7.4 INDEMNIFICATION. For six years after the Effective Time of the
Merger, the Company and the Buyer shall indemnify all present and former
directors or officers of the Company and its Subsidiaries ("Indemnified
Parties") against any costs or expenses (including reasonable attorneys' fees),
judgments, fines, losses, claims, damages or liabilities (collectively, "Costs")

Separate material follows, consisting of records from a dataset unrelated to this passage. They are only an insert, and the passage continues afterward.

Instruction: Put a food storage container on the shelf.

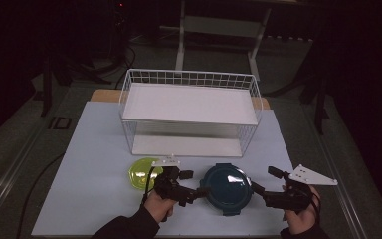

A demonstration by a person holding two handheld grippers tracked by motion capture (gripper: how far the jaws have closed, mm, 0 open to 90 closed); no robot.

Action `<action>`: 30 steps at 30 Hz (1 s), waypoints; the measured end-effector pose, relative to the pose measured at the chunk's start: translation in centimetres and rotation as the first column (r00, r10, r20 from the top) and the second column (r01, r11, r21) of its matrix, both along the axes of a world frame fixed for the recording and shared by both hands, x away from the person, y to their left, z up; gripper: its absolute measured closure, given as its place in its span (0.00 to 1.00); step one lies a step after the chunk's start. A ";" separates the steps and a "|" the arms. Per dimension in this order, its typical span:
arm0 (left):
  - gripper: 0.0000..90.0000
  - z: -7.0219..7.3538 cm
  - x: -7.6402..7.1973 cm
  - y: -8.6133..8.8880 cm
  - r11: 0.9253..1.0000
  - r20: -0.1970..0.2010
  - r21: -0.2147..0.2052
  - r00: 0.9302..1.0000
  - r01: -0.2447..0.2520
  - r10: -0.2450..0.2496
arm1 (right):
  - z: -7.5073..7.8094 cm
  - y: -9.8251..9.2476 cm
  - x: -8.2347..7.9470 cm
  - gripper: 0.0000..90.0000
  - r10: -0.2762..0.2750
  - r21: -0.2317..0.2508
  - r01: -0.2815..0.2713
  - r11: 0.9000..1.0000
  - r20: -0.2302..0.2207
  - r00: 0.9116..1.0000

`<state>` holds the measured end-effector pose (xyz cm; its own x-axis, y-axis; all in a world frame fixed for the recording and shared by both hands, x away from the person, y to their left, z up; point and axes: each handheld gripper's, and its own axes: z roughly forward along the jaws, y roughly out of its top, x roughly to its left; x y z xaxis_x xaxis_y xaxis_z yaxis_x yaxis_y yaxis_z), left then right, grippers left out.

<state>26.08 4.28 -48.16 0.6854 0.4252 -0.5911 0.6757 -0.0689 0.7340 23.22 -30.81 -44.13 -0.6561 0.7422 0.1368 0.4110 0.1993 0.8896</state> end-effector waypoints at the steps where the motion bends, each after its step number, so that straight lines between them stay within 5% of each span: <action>1: 0.01 -0.4 0.2 -0.2 1.000 -0.032 -0.010 0.999 -0.009 0.009 | -0.1 0.1 0.1 0.13 -0.005 -0.008 0.005 1.000 -0.004 1.000; 4: 0.03 -1.5 0.8 -0.6 0.999 -0.138 -0.028 0.990 -0.034 0.030 | -0.9 0.2 0.3 0.11 -0.009 -0.013 0.009 1.000 -0.032 0.999; 7: 0.05 -2.8 1.2 -0.8 0.998 -0.239 -0.018 0.969 -0.066 0.060 | -1.1 0.4 0.4 0.11 -0.013 -0.015 0.012 1.000 -0.048 0.999; 8: 0.06 -2.8 1.2 -0.8 0.998 -0.239 -0.018 0.969 -0.066 0.060 | -1.1 0.4 0.4 0.11 -0.013 -0.015 0.012 1.000 -0.048 0.999; 9: 0.08 -3.3 1.4 -1.0 0.997 -0.279 0.010 0.957 -0.076 0.075 | -1.4 0.6 0.4 0.11 -0.013 -0.030 0.011 0.999 -0.054 0.998; 11: 0.14 -3.8 1.5 -0.9 0.997 -0.306 0.014 0.948 -0.082 0.082 | -1.4 0.8 0.4 0.12 -0.012 -0.043 0.010 0.999 -0.054 0.998; 17: 0.25 -5.0 2.3 -0.8 0.998 -0.416 -0.018 0.909 -0.054 0.042 | -1.6 1.0 0.4 0.14 -0.005 -0.059 0.001 0.998 -0.064 0.998; 19: 0.28 -5.0 2.3 -0.8 0.998 -0.416 -0.018 0.909 -0.054 0.042 | -1.6 1.0 0.4 0.14 -0.004 -0.059 0.001 0.998 -0.064 0.998; 20: 0.38 -5.6 2.6 -0.7 0.998 -0.454 -0.042 0.891 -0.040 0.016 | -1.6 0.9 0.4 0.14 -0.005 -0.061 0.001 0.998 -0.064 0.998; 26: 0.52 -6.0 2.8 -0.8 0.998 -0.477 -0.052 0.879 -0.032 0.003 | -1.7 0.9 0.3 0.15 -0.009 -0.066 0.004 0.998 -0.072 0.997; 30: 0.54 -6.1 2.9 -0.8 0.998 -0.455 -0.056 0.890 -0.017 -0.010 | -1.7 0.5 0.3 0.16 -0.014 -0.062 0.009 0.998 -0.080 0.997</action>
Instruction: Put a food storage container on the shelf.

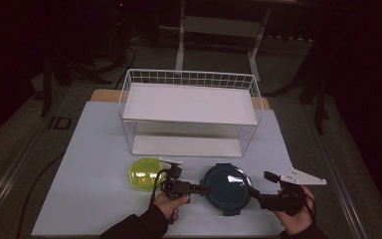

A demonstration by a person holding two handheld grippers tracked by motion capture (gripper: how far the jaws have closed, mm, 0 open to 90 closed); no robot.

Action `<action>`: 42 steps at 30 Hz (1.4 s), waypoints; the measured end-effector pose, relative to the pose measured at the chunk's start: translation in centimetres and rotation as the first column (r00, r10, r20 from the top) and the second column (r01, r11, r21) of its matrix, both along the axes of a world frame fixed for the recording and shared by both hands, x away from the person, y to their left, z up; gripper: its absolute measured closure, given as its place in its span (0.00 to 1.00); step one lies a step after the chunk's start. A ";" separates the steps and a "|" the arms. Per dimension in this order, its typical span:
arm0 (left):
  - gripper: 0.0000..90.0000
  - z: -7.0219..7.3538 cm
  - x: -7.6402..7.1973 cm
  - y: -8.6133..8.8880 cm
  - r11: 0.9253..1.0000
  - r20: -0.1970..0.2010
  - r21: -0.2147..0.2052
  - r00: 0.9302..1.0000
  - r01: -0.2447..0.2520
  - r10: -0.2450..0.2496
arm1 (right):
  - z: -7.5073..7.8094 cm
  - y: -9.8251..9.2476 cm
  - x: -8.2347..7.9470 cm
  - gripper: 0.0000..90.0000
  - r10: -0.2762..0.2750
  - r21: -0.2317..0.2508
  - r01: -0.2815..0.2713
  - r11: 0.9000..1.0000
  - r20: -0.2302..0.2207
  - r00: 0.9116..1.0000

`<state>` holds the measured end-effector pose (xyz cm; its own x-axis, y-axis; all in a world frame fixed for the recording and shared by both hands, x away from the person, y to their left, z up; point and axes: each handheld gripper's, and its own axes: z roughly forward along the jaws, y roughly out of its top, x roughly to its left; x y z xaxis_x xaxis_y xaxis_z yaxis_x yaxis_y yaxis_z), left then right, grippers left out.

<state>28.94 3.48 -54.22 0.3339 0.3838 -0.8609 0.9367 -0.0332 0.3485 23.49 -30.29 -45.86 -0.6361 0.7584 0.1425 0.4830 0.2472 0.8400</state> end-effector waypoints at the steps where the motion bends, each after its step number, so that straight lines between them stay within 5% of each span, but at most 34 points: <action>1: 0.54 0.1 0.0 0.0 1.000 0.008 0.007 1.000 0.006 -0.006 | -0.1 -0.1 0.0 0.16 -0.001 0.001 0.001 1.000 -0.007 1.000; 8: 0.57 0.7 0.0 -0.3 0.999 0.078 0.023 0.996 0.046 -0.048 | -1.1 -1.5 0.0 0.25 -0.018 0.029 0.020 0.999 -0.071 0.997; 10: 0.59 1.1 -0.3 -0.4 0.997 0.132 0.024 0.988 0.073 -0.076 | -1.2 -1.9 0.0 0.29 -0.027 0.052 0.032 0.998 -0.086 0.996; 13: 0.60 1.2 -0.3 -0.5 0.996 0.141 0.025 0.986 0.082 -0.085 | -1.2 -2.0 0.0 0.30 -0.028 0.060 0.034 0.998 -0.091 0.995; 18: 0.61 1.3 -0.6 -0.3 0.994 0.171 0.031 0.979 0.109 -0.113 | -1.8 -2.1 -0.2 0.33 0.001 0.089 0.014 0.996 -0.166 0.986; 19: 0.61 1.5 -0.7 -0.3 0.991 0.198 0.040 0.971 0.124 -0.130 | -2.3 -2.2 -0.4 0.37 0.013 0.107 0.010 0.994 -0.205 0.979; 25: 0.62 1.6 -1.1 -0.2 0.987 0.237 0.051 0.958 0.151 -0.159 | -2.9 -2.5 -0.4 0.46 0.030 0.137 0.004 0.991 -0.249 0.968; 30: 0.62 1.5 -1.2 0.0 0.985 0.247 0.044 0.954 0.166 -0.172 | -3.1 -2.8 -0.2 0.52 0.071 0.172 -0.021 0.985 -0.288 0.955; 33: 0.62 1.4 -1.2 0.1 0.982 0.262 0.047 0.946 0.183 -0.189 | -3.5 -2.9 0.2 0.56 0.131 0.218 -0.060 0.974 -0.330 0.935; 38: 0.62 1.5 -1.3 0.1 0.981 0.266 0.051 0.944 0.188 -0.195 | -4.1 -3.2 0.6 0.60 0.182 0.290 -0.071 0.954 -0.375 0.909; 42: 0.62 1.5 -1.4 0.1 0.982 0.263 0.053 0.946 0.183 -0.190 | -4.4 -3.3 0.6 0.61 0.189 0.325 -0.058 0.944 -0.388 0.902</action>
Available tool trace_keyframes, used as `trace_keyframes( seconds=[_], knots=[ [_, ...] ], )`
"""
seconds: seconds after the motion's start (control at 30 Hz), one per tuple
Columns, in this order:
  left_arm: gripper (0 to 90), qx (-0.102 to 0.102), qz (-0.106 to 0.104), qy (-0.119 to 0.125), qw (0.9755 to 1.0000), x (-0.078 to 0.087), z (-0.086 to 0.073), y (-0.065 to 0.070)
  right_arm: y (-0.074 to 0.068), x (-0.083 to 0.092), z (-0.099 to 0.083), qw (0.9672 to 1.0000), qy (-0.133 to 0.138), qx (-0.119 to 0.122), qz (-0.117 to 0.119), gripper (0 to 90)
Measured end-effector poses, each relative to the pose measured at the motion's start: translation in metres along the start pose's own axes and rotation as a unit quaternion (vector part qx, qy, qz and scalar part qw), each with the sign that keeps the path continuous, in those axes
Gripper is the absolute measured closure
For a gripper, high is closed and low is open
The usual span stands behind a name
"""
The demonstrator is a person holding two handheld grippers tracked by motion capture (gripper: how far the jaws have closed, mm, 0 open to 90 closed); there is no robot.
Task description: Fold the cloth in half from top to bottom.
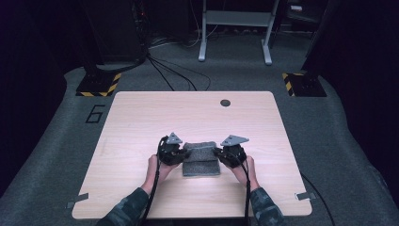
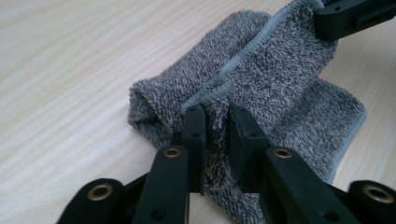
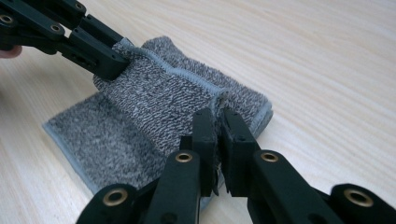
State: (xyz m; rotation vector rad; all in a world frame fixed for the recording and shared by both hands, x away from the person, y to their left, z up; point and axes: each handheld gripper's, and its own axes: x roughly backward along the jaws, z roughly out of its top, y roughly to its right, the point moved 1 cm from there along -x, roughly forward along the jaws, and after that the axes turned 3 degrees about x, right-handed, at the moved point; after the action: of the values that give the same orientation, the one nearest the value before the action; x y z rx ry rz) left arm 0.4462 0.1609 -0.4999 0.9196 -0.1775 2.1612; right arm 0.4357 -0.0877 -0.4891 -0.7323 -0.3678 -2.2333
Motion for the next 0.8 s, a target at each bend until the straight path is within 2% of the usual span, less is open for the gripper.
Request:
trace_keyframes(
  seconds=[0.13,0.17,0.2,0.27,0.3,0.4,0.5,0.57,0.63,0.67,0.7,0.8],
  knots=[
    [67.0,0.005,-0.012,-0.004,0.9999,0.001,-0.004,0.000,-0.003,-0.001,-0.007,0.9998,-0.015,-0.003,0.011,82.6],
    [62.5,0.008,-0.016,-0.009,0.9998,0.003,-0.005,-0.001,-0.003,0.000,-0.008,0.9998,-0.014,-0.002,0.015,80.7],
    [58.7,0.019,-0.020,-0.007,0.9996,0.005,-0.006,0.000,-0.004,0.002,-0.009,0.9997,-0.014,-0.005,0.019,77.6],
    [52.0,0.021,-0.024,-0.009,0.9994,0.011,-0.008,-0.001,-0.003,0.008,-0.011,0.9995,-0.011,-0.010,0.029,73.5],
    [47.7,0.029,-0.022,-0.005,0.9993,0.014,-0.009,0.000,-0.003,0.012,-0.011,0.9994,-0.006,-0.013,0.032,71.1],
    [40.0,0.035,-0.014,0.009,0.9993,0.026,-0.010,-0.003,0.001,0.025,-0.010,0.9990,0.010,-0.024,0.036,64.8],
    [35.5,0.046,-0.006,0.027,0.9986,0.036,-0.005,-0.009,0.007,0.033,-0.004,0.9983,0.025,-0.037,0.037,58.6],
    [33.5,0.056,-0.008,0.041,0.9975,0.042,0.000,-0.013,0.010,0.035,0.001,0.9976,0.033,-0.043,0.042,57.6],
    [32.4,0.059,-0.001,0.050,0.9970,0.045,0.005,-0.016,0.012,0.037,0.006,0.9972,0.042,-0.046,0.041,56.9],
    [31.2,0.066,-0.002,0.053,0.9964,0.044,0.007,-0.017,0.012,0.036,0.009,0.9972,0.040,-0.048,0.040,56.3],
    [30.5,0.063,0.002,0.050,0.9968,0.042,0.008,-0.017,0.012,0.034,0.011,0.9977,0.036,-0.047,0.032,55.4],
    [28.4,0.057,0.003,0.028,0.9980,0.032,0.007,-0.012,0.008,0.021,0.012,0.9988,0.007,-0.044,0.023,50.9]
  ],
)
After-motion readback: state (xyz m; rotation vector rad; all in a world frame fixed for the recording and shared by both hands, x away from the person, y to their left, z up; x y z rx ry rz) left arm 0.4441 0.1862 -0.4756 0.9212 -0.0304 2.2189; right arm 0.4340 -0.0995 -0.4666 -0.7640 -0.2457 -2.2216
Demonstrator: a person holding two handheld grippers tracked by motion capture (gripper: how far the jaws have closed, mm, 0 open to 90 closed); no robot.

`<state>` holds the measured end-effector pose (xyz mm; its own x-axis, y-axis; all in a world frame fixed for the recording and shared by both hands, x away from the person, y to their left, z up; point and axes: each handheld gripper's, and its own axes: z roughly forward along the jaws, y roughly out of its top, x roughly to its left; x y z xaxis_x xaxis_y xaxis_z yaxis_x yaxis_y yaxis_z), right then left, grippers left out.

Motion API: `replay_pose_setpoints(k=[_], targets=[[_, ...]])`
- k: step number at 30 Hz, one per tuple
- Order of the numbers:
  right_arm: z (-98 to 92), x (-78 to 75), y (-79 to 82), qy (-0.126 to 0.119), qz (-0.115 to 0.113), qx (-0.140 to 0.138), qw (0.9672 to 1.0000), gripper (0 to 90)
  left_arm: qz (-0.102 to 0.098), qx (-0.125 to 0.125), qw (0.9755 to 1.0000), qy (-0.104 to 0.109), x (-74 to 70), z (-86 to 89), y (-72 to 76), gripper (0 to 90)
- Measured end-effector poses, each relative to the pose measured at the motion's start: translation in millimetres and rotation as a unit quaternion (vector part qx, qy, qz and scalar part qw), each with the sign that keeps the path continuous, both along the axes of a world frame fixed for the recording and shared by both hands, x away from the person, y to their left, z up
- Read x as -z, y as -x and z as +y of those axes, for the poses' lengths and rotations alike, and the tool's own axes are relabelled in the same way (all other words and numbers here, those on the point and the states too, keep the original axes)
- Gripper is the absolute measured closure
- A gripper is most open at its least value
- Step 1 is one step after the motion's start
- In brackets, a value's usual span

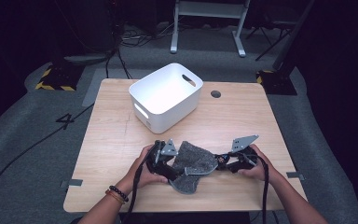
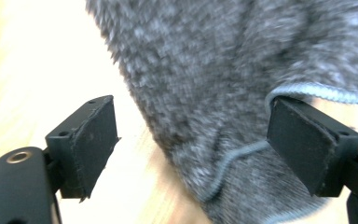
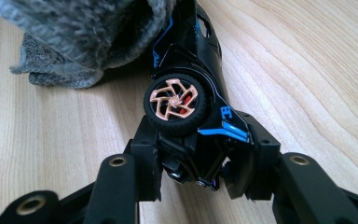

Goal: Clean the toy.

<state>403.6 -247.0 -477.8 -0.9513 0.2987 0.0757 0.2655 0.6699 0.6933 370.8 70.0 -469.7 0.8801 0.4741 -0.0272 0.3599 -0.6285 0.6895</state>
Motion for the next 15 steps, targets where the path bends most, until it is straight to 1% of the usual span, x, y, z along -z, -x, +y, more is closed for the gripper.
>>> replay_pose_setpoints(k=[1, 2, 3, 4, 5, 6, 7, 8, 10, 11, 12, 13, 14, 15], targets=[[0.7, 0.1, 0.2, 0.000, -0.001, 0.000, 1.0000, 57.2, 0.006, 0.006, 1.0000, -0.002, 1.9, -2.6, -1.7, 27.2], [0.7, 0.1, 0.2, 0.000, -0.001, 0.000, 1.0000, 57.2, 0.007, 0.010, 0.9998, -0.013, 4.1, -6.7, -3.3, 27.2], [1.2, 0.2, 0.5, 0.000, -0.002, 0.000, 1.0000, 57.2, 0.002, 0.005, 0.9993, -0.036, 6.5, -13.2, -3.6, 35.3], [1.7, 0.2, 1.1, 0.000, -0.002, 0.001, 1.0000, 57.3, -0.001, 0.003, 0.9990, -0.046, 8.2, -17.5, -2.6, 44.8], [1.9, 0.3, 1.4, 0.001, -0.003, 0.002, 1.0000, 57.2, -0.002, 0.009, 0.9989, -0.046, 8.8, -20.0, -1.1, 50.1], [1.9, 0.3, 1.6, 0.000, -0.003, 0.002, 1.0000, 57.1, -0.031, 0.006, 0.9971, -0.070, 8.5, -25.9, 5.5, 56.2], [1.3, 0.4, 1.9, 0.000, -0.002, 0.000, 1.0000, 57.0, -0.040, 0.003, 0.9963, -0.076, 8.2, -27.6, 7.4, 60.4], [1.0, 0.6, 2.0, -0.001, -0.001, 0.000, 1.0000, 56.9, -0.047, 0.001, 0.9952, -0.086, 7.0, -29.7, 9.2, 62.6], [0.1, 1.0, 2.5, -0.004, 0.002, -0.001, 1.0000, 56.9, -0.056, -0.008, 0.9940, -0.093, 6.7, -31.0, 11.3, 66.3], [0.2, 0.7, 2.7, -0.001, 0.000, 0.001, 1.0000, 57.1, -0.066, -0.013, 0.9927, -0.100, 5.5, -31.4, 12.9, 66.3], [1.0, 0.4, 3.2, 0.001, -0.001, 0.004, 1.0000, 57.3, -0.075, -0.016, 0.9921, -0.099, 3.5, -30.8, 14.0, 65.1], [1.7, 0.0, 3.5, 0.003, -0.005, 0.006, 1.0000, 57.5, -0.082, -0.024, 0.9923, -0.090, -0.3, -28.8, 15.6, 63.3], [2.0, -0.1, 3.4, 0.004, -0.005, 0.011, 0.9999, 57.5, -0.089, -0.023, 0.9928, -0.078, -3.8, -26.9, 17.3, 62.0], [1.9, -0.2, 2.9, 0.005, -0.005, 0.013, 0.9999, 57.5, -0.096, -0.017, 0.9931, -0.066, -7.5, -24.9, 19.7, 60.4]])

incurred in connection with any claim, action, suit, proceeding or
investigation, whether civil, criminal, administrative or investigative, arising
out of or pertaining to matters existing or occurring at or prior to the
Effective Time of the Merger, whether asserted or claimed prior to, at or after
the Effective Time of the Merger, to the fullest extent as would have been
permitted in their respective articles of organization or by-laws consistent
with applicable law, to the extent such Costs have not been paid for by
insurance and shall, in connection with defending against any action for which
indemnification is available hereunder, reimburse such Indemnified Parties from
time to time upon receipt of sufficient supporting documentation, for any
reasonable costs and expenses reasonably incurred by such Indemnified Parties;
provided that such reimbursement shall be conditioned upon such Indemnified
Parties' agreement promptly to return such amounts to the Company if a court of
competent jurisdiction shall ultimately determine that indemnification of such
Indemnified Parties is prohibited by applicable law. The Company will maintain
for a period of not less than six years from the Effective Time of the Merger,
the Company's current directors' and officers, insurance and indemnification
policy (or a policy providing substantially similar coverage) to the extent that
it provides coverage for events occurring prior to the Effective Time of the
Merger (the "D&O Insurance") for all persons who are directors and officers of
the Company on the date of this Agreement; provided that the Company shall not
be required to spend as an annual premium for such D&O Insurance an amount in
excess of 200% of the annual premium paid for directors' and officers' insurance
in effect prior to the date of this Agreement; and provided further that the
Company shall nevertheless be obligated to provide such coverage as may be
obtained for such amount. The provisions of this Section are intended for the
benefit of, and shall be enforceable by, each Indemnified Party and his or her
heirs and representatives.
7.5 PUBLIC ANNOUNCEMENTS. Neither MergerCo or the Buyer, on the one
hand, nor the Company, on the other hand, will issue any press release or public
statement with respect to the transactions contemplated by this Agreement,
including the Offer and the Merger, without the other party's prior consent,
except as may be required by applicable law, court process or by obligations
pursuant to any listing agreement with NASDAQ, and in any event MergerCo and the
Company will consult with each other before issuing, and provide each other the
opportunity to review and comment upon, any such press release or other public
statements with respect to such transactions. The parties agree that
36
the initial press release or releases to be issued with respect to the
transactions contemplated by this Agreement shall be mutually agreed upon prior
to the issuance thereof.
7.6 NO SOLICITATION.
(a) From and after the date hereof until the termination of this
Agreement, neither the Company or any of its Subsidiaries, nor any of their
respective officers, directors, employees, representatives, agents or affiliates
(including, without limitation, any investment banker, attorney or accountant
retained by the Company or any of its Subsidiaries) will directly or indirectly
initiate, solicit or knowingly encourage (including by way of furnishing
non-public information or assistance), or take any other action to facilitate
knowingly, any inquiries or the making of any proposal that constitutes, or may
reasonably be expected to lead to any Transaction Proposal (as defined below),
or enter into or maintain or continue discussions or negotiate with any person
or entity in furtherance of such inquiries or to obtain a Transaction Proposal
or agree to or endorse any Transaction Proposal or authorize or permit any of
its officers, directors or employees or any of its Subsidiaries or any
investment banker, financial advisor, attorney, accountant or other
representative retained by it or any of its Subsidiaries to take any such
action, PROVIDED, HOWEVER, that nothing contained in this Agreement shall
prohibit the Board of Directors of the Company which, for purposes of this
Section 7.6, shall include any Special Committee thereof from, prior to the
acceptance for payment of Company Common Stock pursuant to the Offer (i)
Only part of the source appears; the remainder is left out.